Saturday, January 16, 2010

Infinity Paradox

Imagine a circle, for example. Say the circle's circumference is 2m. Take a 2m arc from it and you'll get the whole circle. Now take another circle with a 4m circumference; a 2m arc would be half of its circumference. With 8m, a 2m arc would be a fourth, and so on...



As we can see, as the size of the circle increases, a 2m arc from the circle loses its curvature, approaching the image of a straight line. If we put the earth beside the sun, it would appear that the sun has a flat surface, more so if we put the earth beside VY Canis Majoris, the largest star known as of now.

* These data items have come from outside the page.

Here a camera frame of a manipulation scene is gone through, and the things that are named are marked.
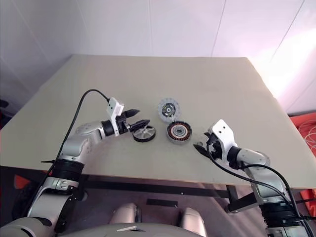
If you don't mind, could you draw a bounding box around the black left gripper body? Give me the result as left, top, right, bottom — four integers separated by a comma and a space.
115, 114, 132, 136

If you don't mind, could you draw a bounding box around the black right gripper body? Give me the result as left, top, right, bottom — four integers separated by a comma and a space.
205, 133, 225, 161

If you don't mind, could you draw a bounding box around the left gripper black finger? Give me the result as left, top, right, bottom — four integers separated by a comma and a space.
129, 119, 151, 132
123, 108, 140, 118

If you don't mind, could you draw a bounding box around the silver round motor cover plate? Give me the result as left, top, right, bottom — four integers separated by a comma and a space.
158, 97, 182, 123

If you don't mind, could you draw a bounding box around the copper wound motor stator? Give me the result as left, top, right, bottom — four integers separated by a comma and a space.
164, 120, 193, 144

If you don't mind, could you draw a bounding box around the black rotor with silver spokes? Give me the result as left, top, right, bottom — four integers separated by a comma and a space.
132, 124, 158, 143

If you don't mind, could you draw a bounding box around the silver rounded robot leg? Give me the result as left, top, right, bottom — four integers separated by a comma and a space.
177, 207, 208, 237
112, 202, 143, 225

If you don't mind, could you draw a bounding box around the red plastic crate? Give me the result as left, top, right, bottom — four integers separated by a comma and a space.
288, 113, 316, 158

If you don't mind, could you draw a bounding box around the grey robot torso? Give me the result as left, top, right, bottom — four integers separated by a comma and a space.
56, 222, 173, 237

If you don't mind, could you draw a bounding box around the small red box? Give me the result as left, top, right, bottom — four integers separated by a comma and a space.
13, 174, 33, 191

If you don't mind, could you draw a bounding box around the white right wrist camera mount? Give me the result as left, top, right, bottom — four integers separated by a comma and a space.
208, 119, 238, 162

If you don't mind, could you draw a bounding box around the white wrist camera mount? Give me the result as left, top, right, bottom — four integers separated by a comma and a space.
208, 119, 238, 162
106, 97, 125, 136

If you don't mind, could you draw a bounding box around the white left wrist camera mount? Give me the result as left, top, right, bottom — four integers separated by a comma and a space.
106, 97, 125, 136

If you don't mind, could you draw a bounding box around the black metal table frame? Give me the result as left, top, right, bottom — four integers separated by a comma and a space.
79, 174, 260, 214

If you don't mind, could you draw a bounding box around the white coiled cable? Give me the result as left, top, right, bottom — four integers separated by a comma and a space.
297, 122, 316, 149

Let's now think of what would happen if the circle is of "infinite" size. What would the 2m arc look like? A straight line? Logically, yes if we apply basic calculus.

Here's another example. A regular polygon with three sides is an equilateral triangle; four sides, a square; five, a pentagon; et cetera. As the number of sides increases, the more it smooths out to become a round object. Set it to a polygon with infinite sides and it would become a circle, something that doesn't fit into the definition of a polygon.

But as common sense dictates, there is no such thing as a circle with a straight arc or a polygon with a round edge, is there? A circle can only be a single curved line and a polygon can only have straight sides. Moreover, it is hard to visualize "infinite". Visualizing a googol is hard enough, much less a googolplex... but infinite? Something with infinite attributes - size, power, intelligence, or age - just can't exist as far as reality is concerned.